_The task_. All of the data is to be written out again exactly, without the pictures.
** Exercise data follows **
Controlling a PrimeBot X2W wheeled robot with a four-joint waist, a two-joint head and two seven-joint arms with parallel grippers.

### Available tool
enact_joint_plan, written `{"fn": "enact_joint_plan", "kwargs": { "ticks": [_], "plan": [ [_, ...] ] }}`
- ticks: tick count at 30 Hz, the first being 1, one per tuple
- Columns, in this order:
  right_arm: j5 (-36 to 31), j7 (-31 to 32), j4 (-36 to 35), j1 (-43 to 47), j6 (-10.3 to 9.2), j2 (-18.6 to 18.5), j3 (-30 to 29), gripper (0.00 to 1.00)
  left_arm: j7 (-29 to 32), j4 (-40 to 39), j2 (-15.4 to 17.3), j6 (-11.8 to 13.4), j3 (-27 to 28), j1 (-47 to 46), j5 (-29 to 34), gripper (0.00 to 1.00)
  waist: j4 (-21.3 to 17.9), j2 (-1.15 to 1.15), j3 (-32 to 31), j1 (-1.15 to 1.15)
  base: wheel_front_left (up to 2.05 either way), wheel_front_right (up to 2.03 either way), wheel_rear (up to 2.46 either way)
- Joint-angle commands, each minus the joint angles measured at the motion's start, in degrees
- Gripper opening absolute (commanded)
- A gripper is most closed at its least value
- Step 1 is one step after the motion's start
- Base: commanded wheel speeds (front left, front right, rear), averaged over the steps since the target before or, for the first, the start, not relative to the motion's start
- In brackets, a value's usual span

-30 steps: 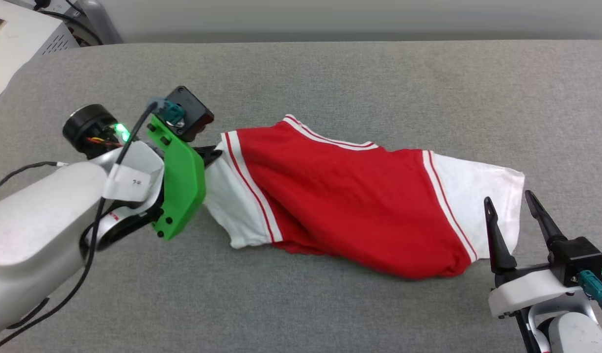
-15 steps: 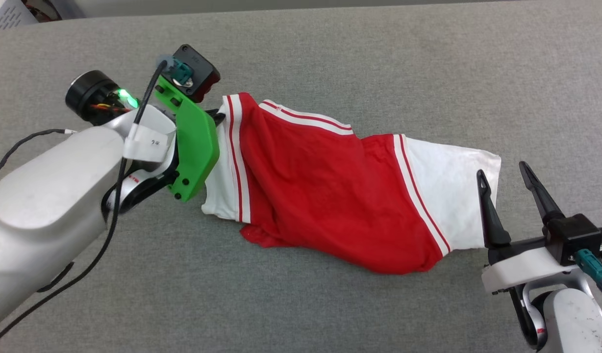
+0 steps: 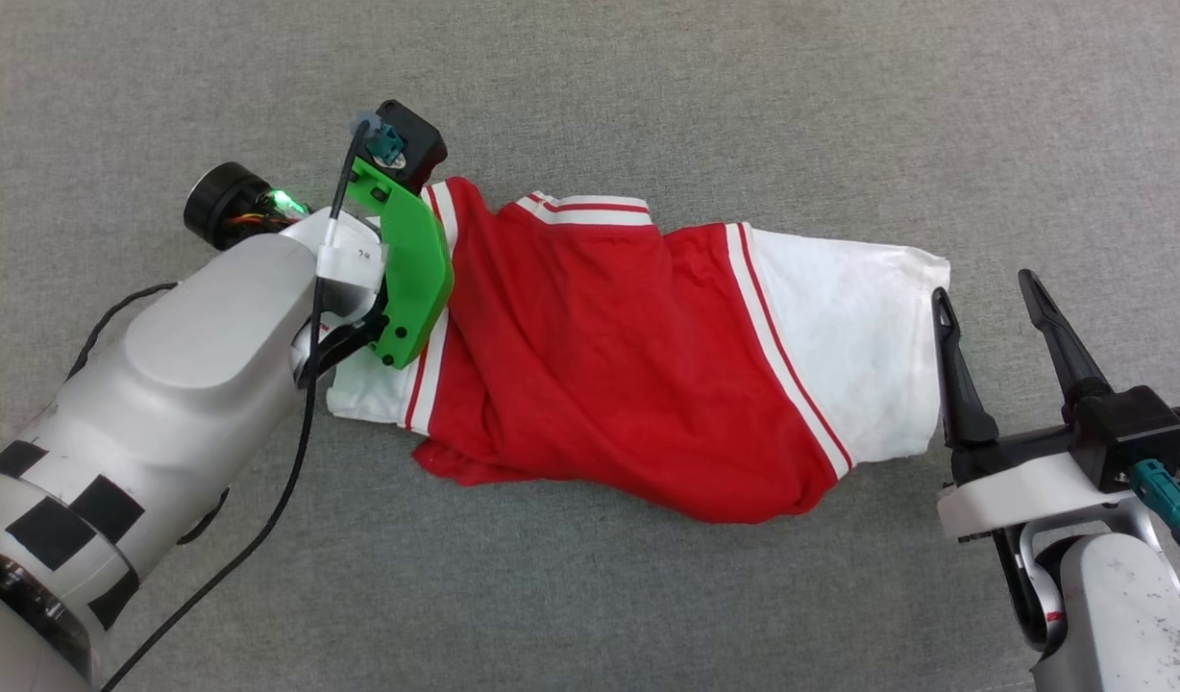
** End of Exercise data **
_Solved exercise_.
Controlling a PrimeBot X2W wheeled robot with a four-joint waist, a two-joint head and two seven-joint arms with parallel grippers.

### Available tool
enact_joint_plan, written `{"fn": "enact_joint_plan", "kwargs": { "ticks": [_], "plan": [ [_, ...] ] }}`
- ticks: tick count at 30 Hz, the first being 1, one per tuple
- Columns, in this order:
  right_arm: j5 (-36 to 31), j7 (-31 to 32), j4 (-36 to 35), j1 (-43 to 47), j6 (-10.3 to 9.2), j2 (-18.6 to 18.5), j3 (-30 to 29), gripper (0.00 to 1.00)
  left_arm: j7 (-29 to 32), j4 (-40 to 39), j2 (-15.4 to 17.3), j6 (-11.8 to 13.4), j3 (-27 to 28), j1 (-47 to 46), j5 (-29 to 34), gripper (0.00 to 1.00)
  waist: j4 (-21.3 to 17.9), j2 (-1.15 to 1.15), j3 (-32 to 31), j1 (-1.15 to 1.15)
  base: wheel_front_left (up to 2.05 either way), wheel_front_right (up to 2.03 either way), wheel_rear (up to 2.46 either way)
- Joint-angle commands, each minus the joint angles measured at the motion's start, in degrees
- Gripper opening absolute (commanded)
- A gripper is most closed at its least value
- Step 1 is one step after the motion's start
- Base: commanded wheel speeds (front left, front right, rear), averaged over the steps since the target before or, for the first, the start, not relative to the motion's start
- In brackets, a value's usual span

-30 steps: 
-15 steps: 
+0 steps: 

No more work is needed for this exercise.